Local Fire Departments
Local fire departments are required to investigate and provide reports on all fires as required under the Fire Services Act and to submit these reports to the Office of the Fire Commissioner. If the cause of a fire is suspected to involve electrical equipment, local fire departments are required to notify the BC Safety Authority.
Through my search for information I have found several problems within the reporting system required of and followed by the Local Fire Departments.
- According to Fire Commissioner Anderson there are 2 reports that the local fire officials complete. First is the fire report that is submitted to the Fire Commission Office and which provides numbers for the annual report, as quoted from Mr. Anderson’s email:
“In order to produce that report the LAFC will have investigated “in a general way” the fire and the information gained from that process is reflected in the codes of the report and sometimes is also reflected in the narrative portion.

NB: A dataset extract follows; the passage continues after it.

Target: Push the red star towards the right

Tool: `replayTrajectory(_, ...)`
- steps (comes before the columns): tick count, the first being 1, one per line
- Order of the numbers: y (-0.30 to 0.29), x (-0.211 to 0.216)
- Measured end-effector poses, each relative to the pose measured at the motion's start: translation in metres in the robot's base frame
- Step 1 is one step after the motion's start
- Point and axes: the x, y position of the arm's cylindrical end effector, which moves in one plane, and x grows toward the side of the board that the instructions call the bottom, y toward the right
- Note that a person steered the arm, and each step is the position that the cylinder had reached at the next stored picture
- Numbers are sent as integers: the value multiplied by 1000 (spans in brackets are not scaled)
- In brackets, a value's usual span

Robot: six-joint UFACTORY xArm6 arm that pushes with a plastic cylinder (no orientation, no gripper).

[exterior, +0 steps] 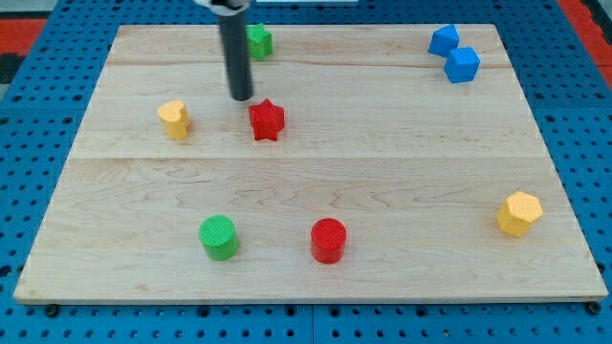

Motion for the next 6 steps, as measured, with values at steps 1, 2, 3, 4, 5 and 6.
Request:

The second type of report is a “fire investigation report”. This type of report (note: one is not always compiled after an investigation) is done by the local authority and the information contained in such a report is retained by the local authority and is not sent to the OFC. “
Vital pieces of information that would provide evidence regarding causes of fires are not consistently documented, and when they are, the report does not reach the agency responsible for the safety of the BC public.
- The local fire departments in many instances are not completing and submitting the fire reports immediately after the fire. Of the reports I received with the report completion dates, 57% were completed more than one month after the fire, ranging between 2 months to more than 1 year after the fires. An example is a fire that occurred in Nelson on Jan. 22, 2013. The date on the report was April 1, 2014,
- The BC Safety Authority is not being notified in all cases where the fire officials believe the fire might have been caused by an electrical device or problem. I did not request BCSA reports for all fires identified as being “electrical”, but of those I did, 13 had no BCSA report. An example is a fire on an exterior wall that occurred at Port Hardy on Feb. 11, 2013. The igniting object was “failed electrical distribution equipment.” BCSA had no report on this incident.